How do you find the exact value of $\cos \left( {\dfrac{{2\pi }}{3}} \right)$ ?

Answer 1

Hint: In order to evaluate the given trigonometric number, we recall our unit circle of angles of trigonometric identities. We find that the given number falls in the second quadrant, and since all values of cosine are negative in the second quadrant, hence our required value is also negative, then, we find the complementary acute angle and find its value to get our required answer.

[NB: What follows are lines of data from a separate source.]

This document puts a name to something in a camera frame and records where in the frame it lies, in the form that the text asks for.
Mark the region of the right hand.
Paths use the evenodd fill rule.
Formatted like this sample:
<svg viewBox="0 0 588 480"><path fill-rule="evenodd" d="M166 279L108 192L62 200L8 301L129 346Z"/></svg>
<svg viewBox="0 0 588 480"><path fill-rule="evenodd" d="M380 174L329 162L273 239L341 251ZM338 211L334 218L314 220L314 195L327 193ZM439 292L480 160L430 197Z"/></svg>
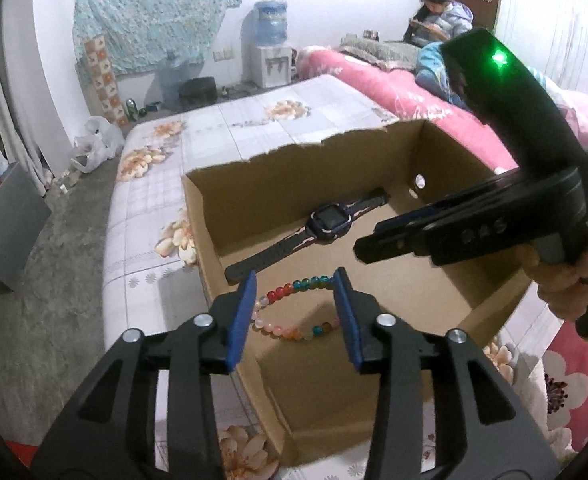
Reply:
<svg viewBox="0 0 588 480"><path fill-rule="evenodd" d="M576 322L588 310L588 248L578 262L550 264L541 260L530 244L515 248L515 255L530 280L538 285L538 296L556 318Z"/></svg>

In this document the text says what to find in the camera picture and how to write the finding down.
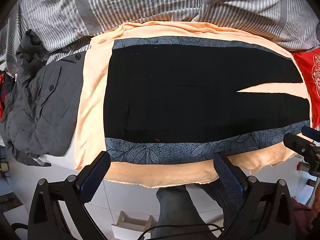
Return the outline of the grey button jacket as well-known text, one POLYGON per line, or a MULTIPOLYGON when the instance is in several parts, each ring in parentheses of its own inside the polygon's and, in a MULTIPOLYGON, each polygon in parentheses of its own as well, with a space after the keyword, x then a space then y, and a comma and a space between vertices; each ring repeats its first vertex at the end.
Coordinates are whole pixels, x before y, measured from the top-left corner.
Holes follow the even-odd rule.
POLYGON ((1 136, 7 151, 28 166, 46 166, 45 154, 65 155, 74 135, 85 52, 46 63, 40 38, 25 32, 17 49, 17 81, 5 98, 1 136))

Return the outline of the small wooden stool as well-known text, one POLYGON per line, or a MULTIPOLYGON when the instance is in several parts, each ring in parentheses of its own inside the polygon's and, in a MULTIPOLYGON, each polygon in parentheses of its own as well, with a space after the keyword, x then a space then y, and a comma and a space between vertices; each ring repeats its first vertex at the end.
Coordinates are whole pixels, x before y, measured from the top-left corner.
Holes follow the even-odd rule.
POLYGON ((124 211, 111 211, 111 215, 113 239, 138 239, 144 231, 156 226, 159 218, 158 215, 140 215, 124 211))

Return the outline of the black pants blue floral trim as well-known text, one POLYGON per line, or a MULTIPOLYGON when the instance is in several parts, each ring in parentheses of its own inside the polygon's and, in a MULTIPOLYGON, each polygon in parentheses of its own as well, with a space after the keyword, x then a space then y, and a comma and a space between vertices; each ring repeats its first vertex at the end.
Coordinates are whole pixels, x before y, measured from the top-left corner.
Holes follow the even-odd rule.
POLYGON ((260 150, 310 125, 294 62, 263 46, 195 37, 116 40, 104 133, 112 161, 186 164, 260 150))

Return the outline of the red embroidered pillow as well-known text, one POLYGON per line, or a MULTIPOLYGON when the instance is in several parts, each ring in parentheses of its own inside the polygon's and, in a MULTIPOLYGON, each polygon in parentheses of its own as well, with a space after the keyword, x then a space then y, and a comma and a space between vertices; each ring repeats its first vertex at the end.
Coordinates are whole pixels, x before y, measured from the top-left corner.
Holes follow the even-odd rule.
POLYGON ((319 126, 319 48, 310 52, 293 53, 293 57, 302 72, 311 99, 312 127, 319 126))

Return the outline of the grey trousered operator legs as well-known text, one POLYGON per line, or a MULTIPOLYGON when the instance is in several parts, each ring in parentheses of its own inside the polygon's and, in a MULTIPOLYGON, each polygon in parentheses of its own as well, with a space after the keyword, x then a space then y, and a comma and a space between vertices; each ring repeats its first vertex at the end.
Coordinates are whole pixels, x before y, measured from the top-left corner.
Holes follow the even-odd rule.
MULTIPOLYGON (((223 210, 223 225, 227 226, 240 205, 235 204, 220 179, 209 184, 197 184, 223 210)), ((184 185, 160 188, 157 191, 160 214, 152 238, 216 239, 200 217, 184 185)))

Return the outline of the grey white striped duvet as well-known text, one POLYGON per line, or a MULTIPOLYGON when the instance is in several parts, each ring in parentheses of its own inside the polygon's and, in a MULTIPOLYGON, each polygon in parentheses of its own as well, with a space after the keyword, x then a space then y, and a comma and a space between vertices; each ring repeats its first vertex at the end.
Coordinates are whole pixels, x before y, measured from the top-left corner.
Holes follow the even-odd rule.
POLYGON ((319 19, 306 0, 18 0, 1 28, 1 70, 17 73, 16 51, 27 30, 53 62, 85 50, 91 36, 146 21, 209 22, 289 51, 319 47, 319 19))

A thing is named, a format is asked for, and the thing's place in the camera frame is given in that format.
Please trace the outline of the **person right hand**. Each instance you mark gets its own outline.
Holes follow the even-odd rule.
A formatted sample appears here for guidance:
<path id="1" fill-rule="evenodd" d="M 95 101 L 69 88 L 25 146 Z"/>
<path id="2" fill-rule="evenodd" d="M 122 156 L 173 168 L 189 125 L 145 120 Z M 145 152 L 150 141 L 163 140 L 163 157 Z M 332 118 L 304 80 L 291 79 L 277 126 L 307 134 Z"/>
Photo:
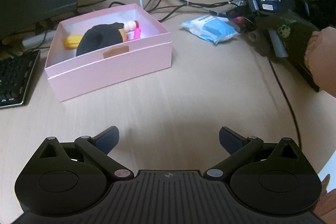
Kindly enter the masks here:
<path id="1" fill-rule="evenodd" d="M 305 52 L 305 65 L 313 81 L 322 90 L 335 97 L 336 94 L 336 29 L 324 28 L 314 31 Z"/>

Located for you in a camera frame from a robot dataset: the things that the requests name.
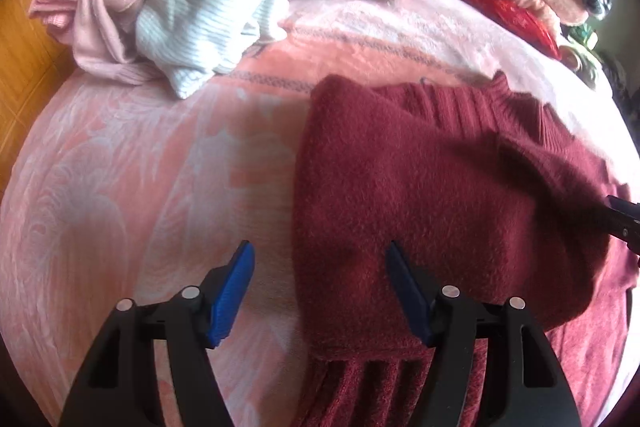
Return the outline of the dark red knit sweater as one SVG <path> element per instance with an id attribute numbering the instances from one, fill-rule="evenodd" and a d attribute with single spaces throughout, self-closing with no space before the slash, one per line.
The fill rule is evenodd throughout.
<path id="1" fill-rule="evenodd" d="M 322 80 L 294 183 L 309 353 L 295 424 L 408 423 L 433 353 L 411 334 L 386 274 L 386 248 L 397 244 L 474 299 L 523 298 L 593 425 L 638 280 L 636 257 L 597 226 L 610 195 L 628 198 L 629 187 L 502 74 L 478 87 Z"/>

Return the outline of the red shiny cloth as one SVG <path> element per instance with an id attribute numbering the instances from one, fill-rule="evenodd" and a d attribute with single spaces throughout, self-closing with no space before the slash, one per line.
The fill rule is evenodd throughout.
<path id="1" fill-rule="evenodd" d="M 547 27 L 513 0 L 462 0 L 490 20 L 521 38 L 540 53 L 561 60 L 560 50 Z"/>

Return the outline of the pink floral bed blanket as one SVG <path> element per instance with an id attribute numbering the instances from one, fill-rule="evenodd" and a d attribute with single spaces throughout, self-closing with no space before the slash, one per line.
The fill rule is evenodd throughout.
<path id="1" fill-rule="evenodd" d="M 502 70 L 639 185 L 612 98 L 460 0 L 293 0 L 288 38 L 178 100 L 78 72 L 40 114 L 1 203 L 1 334 L 51 423 L 119 299 L 198 283 L 244 239 L 256 271 L 210 357 L 239 426 L 286 426 L 304 373 L 291 267 L 294 160 L 314 85 L 475 82 Z"/>

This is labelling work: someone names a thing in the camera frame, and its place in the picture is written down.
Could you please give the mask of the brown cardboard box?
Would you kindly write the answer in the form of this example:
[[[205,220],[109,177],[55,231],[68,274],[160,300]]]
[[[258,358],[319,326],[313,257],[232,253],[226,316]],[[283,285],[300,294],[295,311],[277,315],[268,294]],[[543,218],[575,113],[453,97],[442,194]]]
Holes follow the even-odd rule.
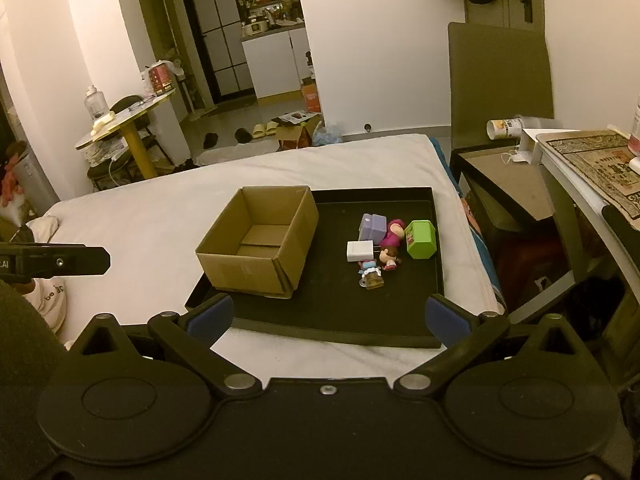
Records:
[[[244,186],[195,253],[216,289],[288,299],[299,285],[318,221],[306,186]]]

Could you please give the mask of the green hexagonal toy box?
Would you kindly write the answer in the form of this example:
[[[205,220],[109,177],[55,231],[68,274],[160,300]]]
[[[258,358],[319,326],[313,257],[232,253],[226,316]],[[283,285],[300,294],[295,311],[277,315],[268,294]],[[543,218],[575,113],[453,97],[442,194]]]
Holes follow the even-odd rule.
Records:
[[[437,236],[430,220],[413,220],[405,228],[406,248],[416,260],[429,259],[437,250]]]

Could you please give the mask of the blue smurf mug figurine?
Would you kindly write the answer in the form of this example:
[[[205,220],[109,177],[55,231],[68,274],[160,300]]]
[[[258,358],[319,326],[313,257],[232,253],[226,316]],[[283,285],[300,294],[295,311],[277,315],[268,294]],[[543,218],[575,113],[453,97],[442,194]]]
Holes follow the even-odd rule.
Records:
[[[377,289],[384,285],[382,270],[375,259],[359,263],[359,285],[367,290]]]

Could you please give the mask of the brown haired girl figurine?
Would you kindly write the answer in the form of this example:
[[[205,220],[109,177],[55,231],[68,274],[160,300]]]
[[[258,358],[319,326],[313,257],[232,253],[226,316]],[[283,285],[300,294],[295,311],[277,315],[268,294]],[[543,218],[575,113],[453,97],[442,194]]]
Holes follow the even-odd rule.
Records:
[[[378,261],[384,271],[395,270],[400,265],[398,248],[395,246],[382,247]]]

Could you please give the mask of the black flat tray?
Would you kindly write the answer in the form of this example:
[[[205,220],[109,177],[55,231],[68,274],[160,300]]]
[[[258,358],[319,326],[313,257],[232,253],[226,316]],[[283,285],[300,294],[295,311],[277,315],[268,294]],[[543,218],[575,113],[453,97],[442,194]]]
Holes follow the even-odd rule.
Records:
[[[427,299],[444,290],[442,259],[416,260],[400,255],[398,269],[383,272],[384,285],[367,290],[359,285],[359,266],[346,260],[346,245],[356,240],[363,214],[386,219],[436,220],[430,188],[356,188],[313,191],[319,221],[302,277],[293,296],[269,298],[226,292],[234,307],[233,324],[243,330],[341,344],[437,348],[440,343],[425,324]],[[205,273],[186,307],[225,292]]]

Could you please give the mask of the magenta hooded figurine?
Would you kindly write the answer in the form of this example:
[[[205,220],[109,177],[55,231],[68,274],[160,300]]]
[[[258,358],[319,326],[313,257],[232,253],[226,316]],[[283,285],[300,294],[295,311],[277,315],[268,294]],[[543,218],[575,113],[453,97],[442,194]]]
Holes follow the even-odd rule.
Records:
[[[400,247],[405,240],[406,224],[400,219],[388,222],[386,234],[380,241],[380,247]]]

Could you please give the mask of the purple charger block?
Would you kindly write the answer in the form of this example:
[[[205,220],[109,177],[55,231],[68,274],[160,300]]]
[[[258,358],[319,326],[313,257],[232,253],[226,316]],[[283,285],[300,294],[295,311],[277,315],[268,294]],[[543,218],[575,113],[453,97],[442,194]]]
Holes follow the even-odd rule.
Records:
[[[358,240],[370,240],[381,244],[387,232],[387,220],[382,214],[363,214],[360,221]]]

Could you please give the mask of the dark bedside table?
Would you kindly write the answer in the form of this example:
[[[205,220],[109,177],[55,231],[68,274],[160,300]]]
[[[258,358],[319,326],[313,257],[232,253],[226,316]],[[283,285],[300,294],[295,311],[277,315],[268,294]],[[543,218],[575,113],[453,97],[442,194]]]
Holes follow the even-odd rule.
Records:
[[[544,180],[510,146],[459,148],[450,169],[480,227],[506,307],[513,311],[570,270]]]

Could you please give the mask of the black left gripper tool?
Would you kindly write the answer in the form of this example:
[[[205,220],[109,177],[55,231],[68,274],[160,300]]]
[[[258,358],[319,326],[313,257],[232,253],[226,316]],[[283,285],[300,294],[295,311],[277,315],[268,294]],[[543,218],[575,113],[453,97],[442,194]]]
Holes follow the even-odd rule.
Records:
[[[103,247],[83,244],[2,243],[1,278],[8,283],[27,283],[33,278],[103,275],[111,255]]]

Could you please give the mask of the white desk with newspaper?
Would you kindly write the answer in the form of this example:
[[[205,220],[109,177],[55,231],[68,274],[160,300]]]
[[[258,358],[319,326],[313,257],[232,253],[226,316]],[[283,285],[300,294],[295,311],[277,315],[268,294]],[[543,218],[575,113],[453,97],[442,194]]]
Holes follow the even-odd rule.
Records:
[[[611,129],[526,129],[520,152],[540,169],[576,283],[596,267],[578,229],[581,212],[639,295],[639,164]]]

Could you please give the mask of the clear plastic bottle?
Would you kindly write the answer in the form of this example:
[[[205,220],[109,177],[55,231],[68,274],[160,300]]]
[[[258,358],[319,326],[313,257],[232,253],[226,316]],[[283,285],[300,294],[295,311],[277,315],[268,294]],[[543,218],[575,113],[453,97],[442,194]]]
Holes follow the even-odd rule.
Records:
[[[110,111],[104,93],[96,88],[94,84],[87,89],[84,103],[91,119],[94,122],[105,116]]]

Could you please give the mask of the red printed canister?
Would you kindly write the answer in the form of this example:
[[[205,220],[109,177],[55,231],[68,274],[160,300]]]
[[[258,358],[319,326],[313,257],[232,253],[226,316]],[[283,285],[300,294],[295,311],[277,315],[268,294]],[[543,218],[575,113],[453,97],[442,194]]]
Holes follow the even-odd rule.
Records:
[[[148,68],[149,82],[153,93],[162,96],[174,88],[171,71],[165,61],[158,61]]]

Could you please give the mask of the orange cardboard box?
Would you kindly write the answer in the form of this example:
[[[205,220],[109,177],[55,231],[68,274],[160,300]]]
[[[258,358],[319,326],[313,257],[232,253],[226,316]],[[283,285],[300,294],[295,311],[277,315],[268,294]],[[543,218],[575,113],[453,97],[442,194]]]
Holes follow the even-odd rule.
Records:
[[[320,113],[321,105],[316,82],[311,77],[304,78],[300,91],[302,92],[307,112]]]

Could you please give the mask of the white kitchen cabinet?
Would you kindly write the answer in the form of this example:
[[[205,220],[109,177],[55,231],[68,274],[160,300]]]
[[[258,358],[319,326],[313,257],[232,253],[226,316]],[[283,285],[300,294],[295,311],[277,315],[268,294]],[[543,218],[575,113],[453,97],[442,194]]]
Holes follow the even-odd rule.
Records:
[[[242,47],[258,99],[299,92],[303,80],[310,76],[305,27],[282,28],[246,38]]]

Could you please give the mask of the white wall charger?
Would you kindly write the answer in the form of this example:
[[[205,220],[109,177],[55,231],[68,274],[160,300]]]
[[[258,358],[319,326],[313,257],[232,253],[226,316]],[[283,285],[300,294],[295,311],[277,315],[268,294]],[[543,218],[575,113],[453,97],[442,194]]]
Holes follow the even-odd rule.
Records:
[[[348,262],[363,262],[374,259],[374,243],[372,240],[350,240],[346,245]]]

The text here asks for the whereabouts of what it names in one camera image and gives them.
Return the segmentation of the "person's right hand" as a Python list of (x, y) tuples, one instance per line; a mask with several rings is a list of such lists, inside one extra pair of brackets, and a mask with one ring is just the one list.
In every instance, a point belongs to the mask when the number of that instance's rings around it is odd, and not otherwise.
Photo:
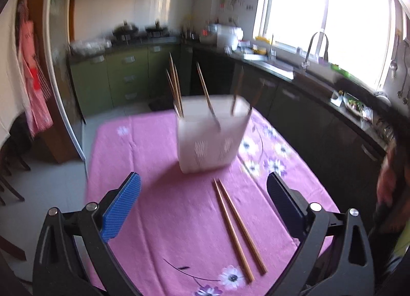
[[(394, 141), (388, 147), (388, 152), (384, 157), (380, 174), (377, 180), (377, 203), (379, 205), (385, 204), (390, 207), (393, 203), (393, 192), (396, 188), (397, 175), (393, 169), (395, 160), (395, 148)], [(409, 220), (409, 198), (399, 210), (399, 213), (394, 217), (392, 222), (388, 225), (388, 229), (391, 231), (398, 231), (406, 226)]]

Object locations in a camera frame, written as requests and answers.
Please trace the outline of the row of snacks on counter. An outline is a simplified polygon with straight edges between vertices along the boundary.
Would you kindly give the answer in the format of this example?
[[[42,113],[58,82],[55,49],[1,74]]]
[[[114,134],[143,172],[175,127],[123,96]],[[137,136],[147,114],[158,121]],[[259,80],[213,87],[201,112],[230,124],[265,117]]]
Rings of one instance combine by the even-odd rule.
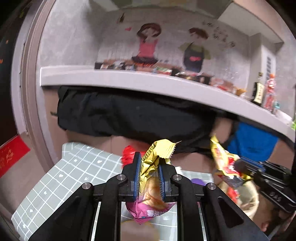
[[[182,67],[162,62],[151,64],[137,63],[132,59],[105,59],[102,62],[95,62],[94,69],[140,71],[146,73],[168,75],[216,87],[220,90],[235,94],[236,96],[242,96],[244,93],[247,92],[246,89],[239,88],[235,86],[232,82],[218,78],[214,75],[204,72],[196,73],[192,71],[187,71]]]

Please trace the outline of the blue cloth under counter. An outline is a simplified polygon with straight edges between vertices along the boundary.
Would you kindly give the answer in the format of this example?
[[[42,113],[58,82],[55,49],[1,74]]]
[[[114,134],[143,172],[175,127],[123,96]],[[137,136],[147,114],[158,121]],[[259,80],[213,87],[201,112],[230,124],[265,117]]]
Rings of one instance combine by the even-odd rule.
[[[240,122],[230,137],[227,151],[255,162],[263,162],[271,157],[277,142],[277,136]]]

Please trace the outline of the white counter shelf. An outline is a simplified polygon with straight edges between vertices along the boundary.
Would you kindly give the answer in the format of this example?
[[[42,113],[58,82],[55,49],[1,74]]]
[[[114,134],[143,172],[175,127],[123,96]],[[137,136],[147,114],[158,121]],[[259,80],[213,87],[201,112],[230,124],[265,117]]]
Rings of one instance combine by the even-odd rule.
[[[95,70],[92,66],[47,66],[40,69],[39,85],[96,86],[176,97],[237,114],[295,141],[295,131],[265,109],[218,88],[182,78],[139,71]]]

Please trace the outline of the cartoon couple wall sticker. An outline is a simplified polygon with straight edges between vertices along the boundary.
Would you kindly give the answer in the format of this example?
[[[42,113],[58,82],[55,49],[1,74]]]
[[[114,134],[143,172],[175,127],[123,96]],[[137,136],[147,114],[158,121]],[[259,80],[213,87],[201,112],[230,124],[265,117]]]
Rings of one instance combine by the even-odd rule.
[[[146,23],[137,32],[138,52],[131,60],[142,66],[152,66],[168,61],[180,65],[187,71],[200,73],[205,60],[211,59],[210,51],[204,42],[209,34],[202,28],[188,30],[189,39],[181,40],[181,33],[173,31],[161,36],[162,28],[158,23]]]

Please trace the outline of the purple pink round sponge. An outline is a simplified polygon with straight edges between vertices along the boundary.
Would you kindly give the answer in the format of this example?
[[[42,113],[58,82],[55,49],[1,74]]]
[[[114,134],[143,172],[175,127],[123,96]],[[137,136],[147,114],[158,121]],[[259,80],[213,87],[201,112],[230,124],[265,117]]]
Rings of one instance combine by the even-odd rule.
[[[192,178],[191,179],[191,182],[193,184],[197,184],[197,185],[201,185],[201,186],[205,186],[206,185],[206,183],[202,179],[199,179],[199,178]]]

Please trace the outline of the yellow pink snack wrapper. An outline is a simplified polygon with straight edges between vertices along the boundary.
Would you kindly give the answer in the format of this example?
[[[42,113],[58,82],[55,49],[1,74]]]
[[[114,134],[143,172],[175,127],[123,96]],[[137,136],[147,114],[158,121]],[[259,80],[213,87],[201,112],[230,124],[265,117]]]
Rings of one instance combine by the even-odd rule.
[[[139,166],[139,190],[134,202],[127,202],[126,208],[139,224],[168,212],[175,204],[164,202],[158,173],[159,161],[170,164],[176,144],[167,139],[155,141],[146,152],[141,152]]]

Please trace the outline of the translucent yellow trash bag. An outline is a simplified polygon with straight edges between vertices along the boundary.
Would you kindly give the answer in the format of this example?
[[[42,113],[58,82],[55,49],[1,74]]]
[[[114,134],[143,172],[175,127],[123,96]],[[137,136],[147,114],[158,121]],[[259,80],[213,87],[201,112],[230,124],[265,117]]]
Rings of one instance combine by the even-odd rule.
[[[253,220],[259,207],[259,194],[252,181],[247,181],[237,189],[231,188],[224,181],[218,186],[251,220]]]

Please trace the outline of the black cloth under counter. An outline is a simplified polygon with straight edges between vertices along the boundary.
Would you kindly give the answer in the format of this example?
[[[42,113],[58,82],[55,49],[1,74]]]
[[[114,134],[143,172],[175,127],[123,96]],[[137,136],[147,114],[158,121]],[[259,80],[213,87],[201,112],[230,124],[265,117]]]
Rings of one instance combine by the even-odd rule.
[[[58,89],[58,125],[93,137],[122,136],[152,144],[167,139],[175,153],[210,153],[223,112],[193,101],[140,91],[82,86]]]

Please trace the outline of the yellow red snack wrapper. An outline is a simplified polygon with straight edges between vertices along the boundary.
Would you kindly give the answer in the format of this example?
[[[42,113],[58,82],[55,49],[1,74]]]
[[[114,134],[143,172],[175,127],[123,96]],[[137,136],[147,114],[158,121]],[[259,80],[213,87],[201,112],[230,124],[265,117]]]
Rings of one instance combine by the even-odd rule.
[[[252,178],[234,169],[234,164],[240,159],[237,154],[231,154],[219,143],[216,136],[210,138],[210,148],[218,175],[231,188],[238,188]]]

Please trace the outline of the green grid tablecloth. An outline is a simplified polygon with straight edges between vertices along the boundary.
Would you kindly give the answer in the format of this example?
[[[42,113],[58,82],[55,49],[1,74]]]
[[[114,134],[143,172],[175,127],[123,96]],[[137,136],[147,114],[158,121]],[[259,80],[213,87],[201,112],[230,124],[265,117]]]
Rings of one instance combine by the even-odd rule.
[[[29,240],[83,183],[105,183],[121,171],[121,154],[76,142],[63,144],[60,161],[32,188],[11,218],[19,239]]]

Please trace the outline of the red paper sign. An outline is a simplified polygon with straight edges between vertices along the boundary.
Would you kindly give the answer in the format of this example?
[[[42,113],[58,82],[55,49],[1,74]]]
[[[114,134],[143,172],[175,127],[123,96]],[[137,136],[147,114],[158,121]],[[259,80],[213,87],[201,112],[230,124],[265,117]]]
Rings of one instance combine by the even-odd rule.
[[[30,148],[25,144],[20,136],[15,136],[3,146],[0,152],[0,177],[23,156],[30,151]]]

Complete step by step solution:
According to thee given question, we need to find the value of $\cos \left( {\dfrac{{2\pi }}{3}} \right)$
Now, if we evaluate the angle, we find that $\dfrac{{2\pi }}{3} = {120^ \circ }$
This angle falls in the second quadrant where all the values of cosine are negative. Thus, our value will also be negative.
Now the acute angle related to this angle is: $\cos \left( {\pi - \dfrac{{2\pi }}{3}} \right) = - \cos \left( {\dfrac{\pi }{3}} \right)$
As we know that the value of $\cos \left( {\dfrac{\pi }{3}} \right) = \dfrac{1}{2}$

Therefore our required answer is: $\cos \left( {\dfrac{{2\pi }}{3}} \right) = - \cos \left( {\dfrac{\pi }{3}} \right) = - \dfrac{1}{2}$

Note: Trigonometry is a branch of mathematics which deals with triangles. There are many trigonometric formulas that establish a relation between the lengths and angles of respective triangles. In trigonometry, we use a right-angled triangle to find ratios of its different sides and angles such as sine, cosine, tan, and their respective inverse like cosec, sec, and cot.
We may even consider a complete circle and divide it into four quadrants to help us understand our trigonometric identities as so:

When the whole turn around the circle is equal to $2\pi $ , while a half circle is equal to$\pi $ . The different quadrants are divided into different angles. All trigonometric identities have positive signs in the first quadrant, while sine has positive values in the second quadrant. Tan has positive values in the third quadrant and cosine has positive values in the fourth quadrant.